The first-ever Lightning-connected headphones for iOS devices are coming from Philips, offering 24-bit digital to analog conversion thanks to the use of Apple's proprietary connector.




The new Philips Fidelio M2L headphones can connect to an iPhone, iPad or iPod via Apple's Lightning connector, allowing not only 24-bit DAC, but also amplification within the headphones. The new Apple-authorized accessory will launch in North America and Western Europe in December, and was first revealed by Pocket-lint on Wednesday.

Digital output from Apple's Lightning connector will allow the Fidelio M2L headphones to eliminate crosstalk and interference. The over-the-ear-style headphones with breathable leather and memory foam ear pads also include two 40-millimeter high magnetic intensity neodymium speaker drivers that Philips promises to deliver wide ranging audio with dynamic bass.

"We're excited to launch the Philips Fidelio M2L, our first headphone that has a direct digital connection to your iOS device," said Pascal van Laer, headphones business leader at WOOX Innovations. :This means we can deliver an incredible audio experience today, and also opens up exciting opportunities for innovation for the future."

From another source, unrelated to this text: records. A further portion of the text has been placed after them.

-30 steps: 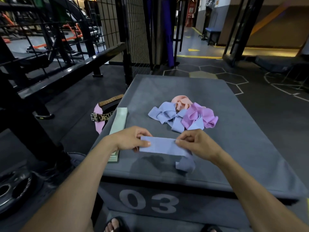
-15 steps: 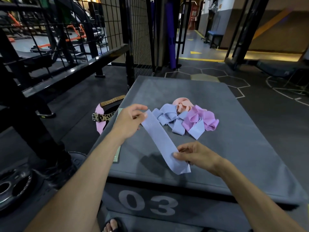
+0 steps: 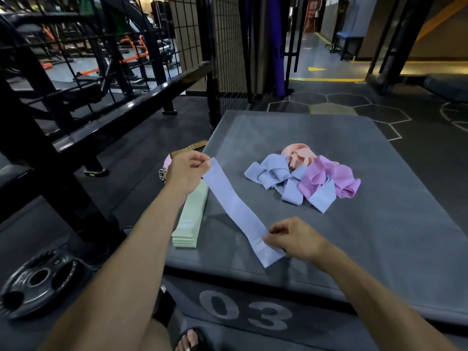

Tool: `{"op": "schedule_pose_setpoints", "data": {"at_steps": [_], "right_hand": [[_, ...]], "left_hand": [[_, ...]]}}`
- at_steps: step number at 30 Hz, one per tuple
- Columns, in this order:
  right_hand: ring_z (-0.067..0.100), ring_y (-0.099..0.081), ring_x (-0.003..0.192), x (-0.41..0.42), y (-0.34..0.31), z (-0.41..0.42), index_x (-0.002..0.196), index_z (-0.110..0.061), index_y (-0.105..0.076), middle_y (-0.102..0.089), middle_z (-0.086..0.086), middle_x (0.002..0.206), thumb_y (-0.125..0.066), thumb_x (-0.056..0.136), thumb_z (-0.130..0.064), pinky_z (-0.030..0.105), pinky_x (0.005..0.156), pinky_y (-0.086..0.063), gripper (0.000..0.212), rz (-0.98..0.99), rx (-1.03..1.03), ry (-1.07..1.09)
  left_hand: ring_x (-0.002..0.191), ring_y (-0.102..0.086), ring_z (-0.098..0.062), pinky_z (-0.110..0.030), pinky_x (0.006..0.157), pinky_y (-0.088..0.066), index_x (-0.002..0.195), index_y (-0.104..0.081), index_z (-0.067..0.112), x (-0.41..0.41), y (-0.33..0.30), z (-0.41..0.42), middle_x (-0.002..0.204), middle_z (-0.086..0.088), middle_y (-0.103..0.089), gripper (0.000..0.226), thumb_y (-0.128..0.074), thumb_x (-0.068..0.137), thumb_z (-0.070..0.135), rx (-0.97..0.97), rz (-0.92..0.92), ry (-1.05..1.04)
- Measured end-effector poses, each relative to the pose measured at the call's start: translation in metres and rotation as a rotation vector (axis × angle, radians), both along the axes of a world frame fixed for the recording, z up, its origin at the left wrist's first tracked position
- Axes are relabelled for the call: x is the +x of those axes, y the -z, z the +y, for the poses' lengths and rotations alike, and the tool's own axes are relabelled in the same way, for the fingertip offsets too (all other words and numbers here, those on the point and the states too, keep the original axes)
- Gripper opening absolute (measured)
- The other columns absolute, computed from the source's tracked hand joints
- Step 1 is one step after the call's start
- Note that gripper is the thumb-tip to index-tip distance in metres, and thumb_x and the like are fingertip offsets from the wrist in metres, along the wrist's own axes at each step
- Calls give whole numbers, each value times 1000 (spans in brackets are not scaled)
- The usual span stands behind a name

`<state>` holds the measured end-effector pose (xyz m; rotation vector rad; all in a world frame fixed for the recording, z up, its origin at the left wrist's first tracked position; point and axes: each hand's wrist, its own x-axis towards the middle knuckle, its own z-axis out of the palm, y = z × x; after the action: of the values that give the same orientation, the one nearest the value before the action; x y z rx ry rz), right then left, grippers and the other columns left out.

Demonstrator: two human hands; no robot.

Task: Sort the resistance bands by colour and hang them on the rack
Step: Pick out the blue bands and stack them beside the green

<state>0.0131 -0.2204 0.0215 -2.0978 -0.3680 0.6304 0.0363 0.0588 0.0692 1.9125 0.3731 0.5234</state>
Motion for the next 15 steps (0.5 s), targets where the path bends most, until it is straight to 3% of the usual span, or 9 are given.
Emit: {"op": "schedule_pose_setpoints", "data": {"at_steps": [4, 9, 11, 13, 15], "right_hand": [[10, -54, 59, -1, 6, 20, 86, -2, -72, -54, 1, 68, -62, 94, -7, 30, 57, -57, 14, 225, 151, 66], [19, -59, 71, 0, 13, 43, 105, -3, -68, -63, 5, 92, -56, 89, 2, 34, 57, -60, 21, 326, 187, 111], [25, -66, 71, 1, 16, 51, 112, -7, -59, -64, 10, 103, -57, 89, 2, 35, 56, -60, 25, 344, 225, 155], [27, -68, 63, 2, 20, 57, 113, -6, -50, -62, 13, 87, -57, 90, 1, 38, 55, -60, 25, 366, 231, 176], [29, -67, 58, 3, 24, 63, 109, -7, -47, -59, 12, 71, -55, 89, 0, 41, 57, -58, 22, 357, 207, 160]], "left_hand": [[49, -52, -2, -13, 44, -41, 89, -73, 13, 33, -14, 19, 72, 1, -64, 3, -72, 91, 11, 196, 245, 135], [73, -61, -8, -15, 73, -48, 89, -78, 16, 83, -27, 32, 79, 5, -70, 9, -77, 84, 8, 494, 343, 294], [71, -60, 0, -3, 66, -41, 88, -79, 21, 97, -24, 31, 79, 9, -71, 7, -79, 84, 15, 595, 339, 297], [74, -63, -1, -7, 69, -44, 87, -79, 26, 110, -16, 30, 80, 11, -72, 6, -80, 83, 22, 661, 338, 286], [80, -67, -7, -21, 79, -52, 86, -79, 28, 120, -4, 29, 81, 10, -73, 7, -80, 82, 22, 708, 329, 287]]}}
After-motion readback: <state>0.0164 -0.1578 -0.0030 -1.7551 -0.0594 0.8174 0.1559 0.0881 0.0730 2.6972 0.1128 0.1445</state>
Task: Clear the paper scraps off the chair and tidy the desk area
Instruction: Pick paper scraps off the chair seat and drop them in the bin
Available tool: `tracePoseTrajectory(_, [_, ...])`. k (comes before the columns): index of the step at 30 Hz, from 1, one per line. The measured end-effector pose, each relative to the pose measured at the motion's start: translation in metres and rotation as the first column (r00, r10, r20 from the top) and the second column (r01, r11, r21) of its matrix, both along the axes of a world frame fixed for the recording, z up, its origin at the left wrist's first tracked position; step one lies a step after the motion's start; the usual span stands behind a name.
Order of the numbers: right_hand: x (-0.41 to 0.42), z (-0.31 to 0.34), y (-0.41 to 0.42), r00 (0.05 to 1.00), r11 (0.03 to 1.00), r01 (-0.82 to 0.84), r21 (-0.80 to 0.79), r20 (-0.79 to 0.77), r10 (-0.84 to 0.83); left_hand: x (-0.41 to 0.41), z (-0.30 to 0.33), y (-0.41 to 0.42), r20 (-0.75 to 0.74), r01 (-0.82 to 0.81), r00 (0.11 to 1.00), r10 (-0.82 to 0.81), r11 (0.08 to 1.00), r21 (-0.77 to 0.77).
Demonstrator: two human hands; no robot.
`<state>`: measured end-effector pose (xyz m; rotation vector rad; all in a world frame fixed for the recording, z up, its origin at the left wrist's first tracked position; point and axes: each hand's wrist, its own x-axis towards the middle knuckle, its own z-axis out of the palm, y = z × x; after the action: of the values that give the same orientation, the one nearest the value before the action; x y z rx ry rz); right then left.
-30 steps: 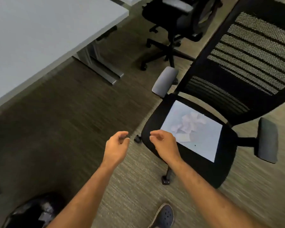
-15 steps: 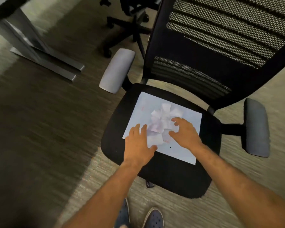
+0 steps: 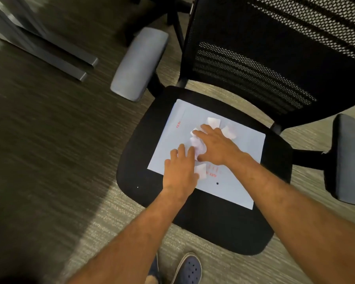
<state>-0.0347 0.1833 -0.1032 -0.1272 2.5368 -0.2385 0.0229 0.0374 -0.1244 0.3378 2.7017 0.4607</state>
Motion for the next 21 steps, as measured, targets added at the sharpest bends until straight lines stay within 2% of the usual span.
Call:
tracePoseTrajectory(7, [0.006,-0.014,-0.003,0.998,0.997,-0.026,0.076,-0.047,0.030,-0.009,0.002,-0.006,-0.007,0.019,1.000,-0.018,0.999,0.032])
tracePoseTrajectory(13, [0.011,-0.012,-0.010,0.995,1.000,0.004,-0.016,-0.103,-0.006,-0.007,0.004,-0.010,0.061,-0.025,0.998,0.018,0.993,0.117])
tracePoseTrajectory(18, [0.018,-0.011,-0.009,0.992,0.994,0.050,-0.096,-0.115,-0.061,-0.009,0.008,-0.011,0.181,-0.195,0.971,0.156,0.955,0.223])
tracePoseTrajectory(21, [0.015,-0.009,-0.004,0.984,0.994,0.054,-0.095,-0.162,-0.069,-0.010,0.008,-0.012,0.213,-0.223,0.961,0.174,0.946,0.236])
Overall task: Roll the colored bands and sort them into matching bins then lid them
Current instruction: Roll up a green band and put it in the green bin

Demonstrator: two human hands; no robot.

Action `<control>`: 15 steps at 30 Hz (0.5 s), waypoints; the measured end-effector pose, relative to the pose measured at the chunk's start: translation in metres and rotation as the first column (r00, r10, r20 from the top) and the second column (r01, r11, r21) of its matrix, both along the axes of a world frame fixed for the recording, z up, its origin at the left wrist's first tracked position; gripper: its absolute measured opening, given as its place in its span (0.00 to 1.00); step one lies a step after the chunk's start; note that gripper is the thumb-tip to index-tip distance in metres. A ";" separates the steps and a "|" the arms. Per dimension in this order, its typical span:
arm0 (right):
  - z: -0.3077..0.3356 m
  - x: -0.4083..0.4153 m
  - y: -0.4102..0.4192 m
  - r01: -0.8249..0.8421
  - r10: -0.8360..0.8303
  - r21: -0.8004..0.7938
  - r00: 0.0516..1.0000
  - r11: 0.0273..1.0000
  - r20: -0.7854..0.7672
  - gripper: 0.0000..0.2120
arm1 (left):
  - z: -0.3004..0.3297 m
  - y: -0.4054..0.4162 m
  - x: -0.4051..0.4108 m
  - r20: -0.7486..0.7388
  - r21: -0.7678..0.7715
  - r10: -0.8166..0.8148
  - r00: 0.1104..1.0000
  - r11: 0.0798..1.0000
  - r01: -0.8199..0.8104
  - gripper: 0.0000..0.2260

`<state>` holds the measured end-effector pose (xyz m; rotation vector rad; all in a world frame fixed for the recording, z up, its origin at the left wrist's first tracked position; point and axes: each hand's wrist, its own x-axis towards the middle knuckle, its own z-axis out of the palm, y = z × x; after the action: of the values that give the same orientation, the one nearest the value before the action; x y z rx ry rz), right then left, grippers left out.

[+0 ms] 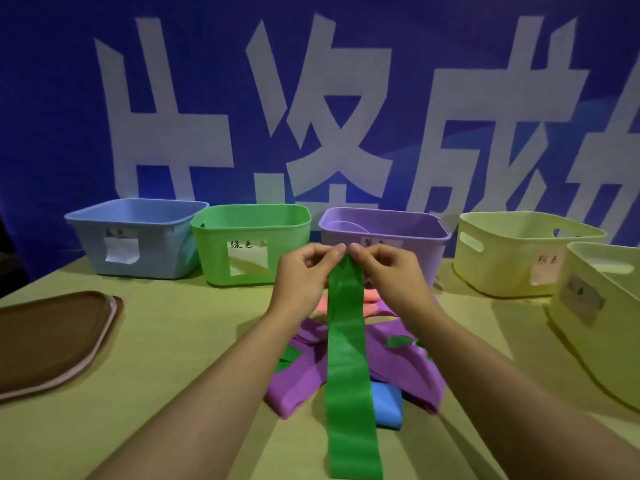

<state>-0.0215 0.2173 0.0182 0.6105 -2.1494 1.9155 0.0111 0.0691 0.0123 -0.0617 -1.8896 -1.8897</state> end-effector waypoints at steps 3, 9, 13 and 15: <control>-0.018 -0.007 -0.002 0.040 -0.039 -0.028 0.999 0.999 0.029 0.15 | -0.018 0.000 -0.011 -0.009 -0.020 0.015 1.000 1.000 -0.016 0.03; -0.037 -0.014 -0.002 0.042 -0.041 -0.014 0.995 0.999 0.086 0.16 | -0.036 -0.007 -0.021 -0.014 -0.063 0.002 1.000 0.998 -0.003 0.03; -0.038 -0.015 -0.002 0.021 -0.022 0.018 0.997 1.000 0.070 0.20 | -0.037 -0.008 -0.023 -0.032 -0.052 0.008 0.999 0.999 -0.009 0.04; -0.039 -0.013 -0.002 0.021 -0.023 0.035 0.998 0.999 0.057 0.21 | -0.037 -0.007 -0.022 -0.042 -0.050 -0.001 0.999 0.999 -0.001 0.05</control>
<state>-0.0349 0.2152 -0.0204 0.5423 -2.2178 1.9111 -0.0108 0.0621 -0.0243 -0.1165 -1.9085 -1.8277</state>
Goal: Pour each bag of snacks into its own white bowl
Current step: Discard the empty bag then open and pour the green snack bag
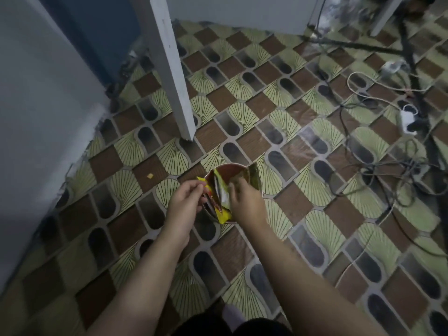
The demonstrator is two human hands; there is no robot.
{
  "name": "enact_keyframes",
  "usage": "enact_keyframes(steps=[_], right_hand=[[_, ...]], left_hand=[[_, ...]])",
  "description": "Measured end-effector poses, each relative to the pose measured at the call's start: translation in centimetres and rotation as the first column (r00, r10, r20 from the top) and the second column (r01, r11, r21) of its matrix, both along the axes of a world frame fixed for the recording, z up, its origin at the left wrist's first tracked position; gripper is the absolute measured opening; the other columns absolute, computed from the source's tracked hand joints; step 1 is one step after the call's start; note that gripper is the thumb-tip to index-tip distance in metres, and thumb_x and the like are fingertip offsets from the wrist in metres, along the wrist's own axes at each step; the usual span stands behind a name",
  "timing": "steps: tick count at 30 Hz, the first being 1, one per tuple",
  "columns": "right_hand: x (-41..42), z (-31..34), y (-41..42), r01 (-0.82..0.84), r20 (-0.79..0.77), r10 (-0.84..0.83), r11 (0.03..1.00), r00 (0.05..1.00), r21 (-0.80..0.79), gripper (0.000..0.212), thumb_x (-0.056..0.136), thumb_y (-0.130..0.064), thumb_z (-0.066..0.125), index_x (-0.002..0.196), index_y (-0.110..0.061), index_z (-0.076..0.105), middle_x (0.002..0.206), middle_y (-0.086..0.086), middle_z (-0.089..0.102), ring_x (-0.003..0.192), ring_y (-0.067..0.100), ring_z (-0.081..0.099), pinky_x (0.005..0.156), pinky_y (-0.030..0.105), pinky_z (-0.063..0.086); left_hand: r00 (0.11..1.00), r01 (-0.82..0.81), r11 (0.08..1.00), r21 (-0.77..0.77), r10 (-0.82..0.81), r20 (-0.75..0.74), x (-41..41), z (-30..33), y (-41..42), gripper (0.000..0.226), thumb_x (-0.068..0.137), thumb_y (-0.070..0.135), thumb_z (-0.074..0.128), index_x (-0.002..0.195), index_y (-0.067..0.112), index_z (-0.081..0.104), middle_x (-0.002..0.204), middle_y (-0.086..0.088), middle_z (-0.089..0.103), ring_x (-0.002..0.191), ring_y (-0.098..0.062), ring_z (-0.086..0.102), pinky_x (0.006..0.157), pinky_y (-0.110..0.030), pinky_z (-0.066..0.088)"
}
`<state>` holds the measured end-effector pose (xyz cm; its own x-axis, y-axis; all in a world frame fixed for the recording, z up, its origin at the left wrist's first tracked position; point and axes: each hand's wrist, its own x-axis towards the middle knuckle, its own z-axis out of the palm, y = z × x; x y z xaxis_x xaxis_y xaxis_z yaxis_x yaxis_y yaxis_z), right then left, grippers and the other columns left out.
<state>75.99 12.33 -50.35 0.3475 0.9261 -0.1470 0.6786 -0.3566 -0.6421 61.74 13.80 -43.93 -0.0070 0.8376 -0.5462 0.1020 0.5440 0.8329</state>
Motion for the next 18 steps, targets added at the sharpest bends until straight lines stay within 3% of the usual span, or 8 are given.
enact_keyframes(steps=[3, 6, 11, 14, 18], right_hand=[[-0.5, 7.7, -1.3, 0.094, -0.162, -0.069, 0.985, 0.984, 0.146, 0.021, 0.103, -0.028, 0.045, 0.088, -0.021, 0.057, 0.072, -0.006, 0.062, 0.060, 0.005, 0.056, 0.051, 0.025, 0.037], [-0.7, 18.4, -2.6, 0.138, -0.278, -0.053, 0.946, 0.959, 0.294, 0.029, 0.103, -0.019, 0.049, 0.076, -0.029, 0.048, 0.064, -0.013, 0.053, 0.059, -0.002, 0.052, 0.051, 0.012, 0.034], [-1.5, 34.6, -4.9, 0.052, -0.347, 0.135, 0.877, 0.928, 0.478, 0.026, 0.101, -0.028, 0.046, 0.083, -0.018, 0.061, 0.074, -0.005, 0.061, 0.071, 0.009, 0.060, 0.063, 0.030, 0.047], [-3.2, 42.8, -5.6, -0.010, -0.395, 0.282, 0.824, 0.874, 0.566, 0.027, 0.101, -0.032, 0.044, 0.083, -0.021, 0.060, 0.073, -0.004, 0.059, 0.068, 0.017, 0.059, 0.060, 0.041, 0.051], [-7.2, 51.5, -5.6, -0.096, -0.375, 0.435, 0.747, 0.819, 0.658, 0.026, 0.099, -0.035, 0.045, 0.084, -0.022, 0.062, 0.071, -0.003, 0.060, 0.065, 0.017, 0.058, 0.057, 0.039, 0.051]], left_hand=[[0.998, -0.040, 0.999, 0.011, 0.039, 0.040, 0.7, 6.6, -0.4, 0.017, 0.099, 0.016, 0.050, 0.097, 0.020, 0.066, 0.089, 0.003, 0.069, 0.082, -0.013, 0.060, 0.079, -0.031, 0.049], [0.998, -0.017, 0.997, 0.075, 0.012, 0.066, 0.9, 15.7, -1.1, 0.017, 0.099, 0.014, 0.049, 0.096, 0.018, 0.066, 0.089, 0.001, 0.068, 0.080, -0.013, 0.059, 0.075, -0.028, 0.048], [0.996, 0.047, 0.966, 0.255, -0.066, 0.066, -0.8, 32.2, -2.6, 0.017, 0.099, 0.013, 0.050, 0.096, 0.015, 0.067, 0.086, 0.000, 0.070, 0.075, -0.010, 0.061, 0.067, -0.022, 0.051], [0.998, -0.045, 0.904, 0.424, 0.027, 0.050, -3.6, 40.9, -4.2, 0.018, 0.099, 0.013, 0.050, 0.095, 0.013, 0.067, 0.080, 0.005, 0.071, 0.075, -0.010, 0.063, 0.072, -0.025, 0.051], [0.987, -0.161, 0.824, 0.544, 0.151, 0.063, -8.5, 49.2, -8.0, 0.020, 0.100, 0.011, 0.048, 0.092, 0.015, 0.066, 0.080, 0.005, 0.069, 0.076, -0.013, 0.061, 0.074, -0.028, 0.049]])
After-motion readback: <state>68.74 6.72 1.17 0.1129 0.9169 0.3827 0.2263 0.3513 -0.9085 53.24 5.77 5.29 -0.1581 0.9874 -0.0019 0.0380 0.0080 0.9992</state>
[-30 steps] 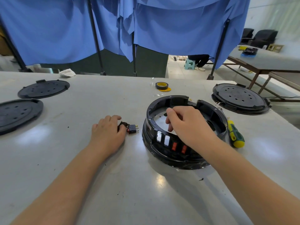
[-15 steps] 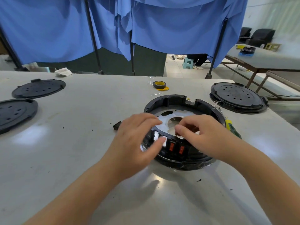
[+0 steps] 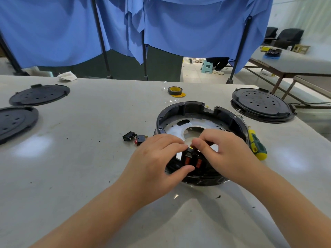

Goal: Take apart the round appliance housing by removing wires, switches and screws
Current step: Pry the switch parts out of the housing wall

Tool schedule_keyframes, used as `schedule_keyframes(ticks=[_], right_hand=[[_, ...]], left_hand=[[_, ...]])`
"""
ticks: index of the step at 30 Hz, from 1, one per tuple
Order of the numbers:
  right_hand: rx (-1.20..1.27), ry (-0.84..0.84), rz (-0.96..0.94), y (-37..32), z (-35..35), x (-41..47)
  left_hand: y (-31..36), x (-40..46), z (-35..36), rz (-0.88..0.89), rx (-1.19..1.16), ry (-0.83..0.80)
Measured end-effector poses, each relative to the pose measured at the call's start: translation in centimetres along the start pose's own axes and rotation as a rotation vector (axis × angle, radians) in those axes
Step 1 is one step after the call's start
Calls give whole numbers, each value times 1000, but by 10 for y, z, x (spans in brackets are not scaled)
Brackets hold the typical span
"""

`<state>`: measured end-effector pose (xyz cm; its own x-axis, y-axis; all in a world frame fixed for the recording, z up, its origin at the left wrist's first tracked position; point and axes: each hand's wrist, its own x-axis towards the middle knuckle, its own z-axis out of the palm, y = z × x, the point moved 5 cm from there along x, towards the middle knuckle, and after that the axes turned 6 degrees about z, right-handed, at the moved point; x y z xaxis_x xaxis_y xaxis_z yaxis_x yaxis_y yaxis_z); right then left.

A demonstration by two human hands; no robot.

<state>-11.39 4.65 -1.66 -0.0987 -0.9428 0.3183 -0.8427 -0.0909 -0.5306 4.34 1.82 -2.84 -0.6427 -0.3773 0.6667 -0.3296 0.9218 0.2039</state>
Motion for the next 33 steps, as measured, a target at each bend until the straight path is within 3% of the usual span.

Apple first announced the new Lightning-enabled headphone standard at its annual Worldwide Developers Conference in June. The Lightning standard is superior to traditional 3.5-millimeter headphone jacks because it offers more bandwidth and a digital interface.


Slide from Apple's WWDC session on accessories.


Apple even allows accessory makers to build applications for iOS that can communicate with the headphones and control how they operate. Robert Walsh, Apple's manager of platform accessories, said the new Lightning headphone specification could allow noise canceling headphones to be controlled and improved by a dedicated iOS app.

Use of the Lightning port also allows headphones to receive power from an "iDevice." This would allow headphone makers to reduce bulk by removing necessary battery packs that some require to operate.

The M2L is set to be priced at 250 euros in Western Europe when it launches at the end of this year, though no American pricing has been provided yet.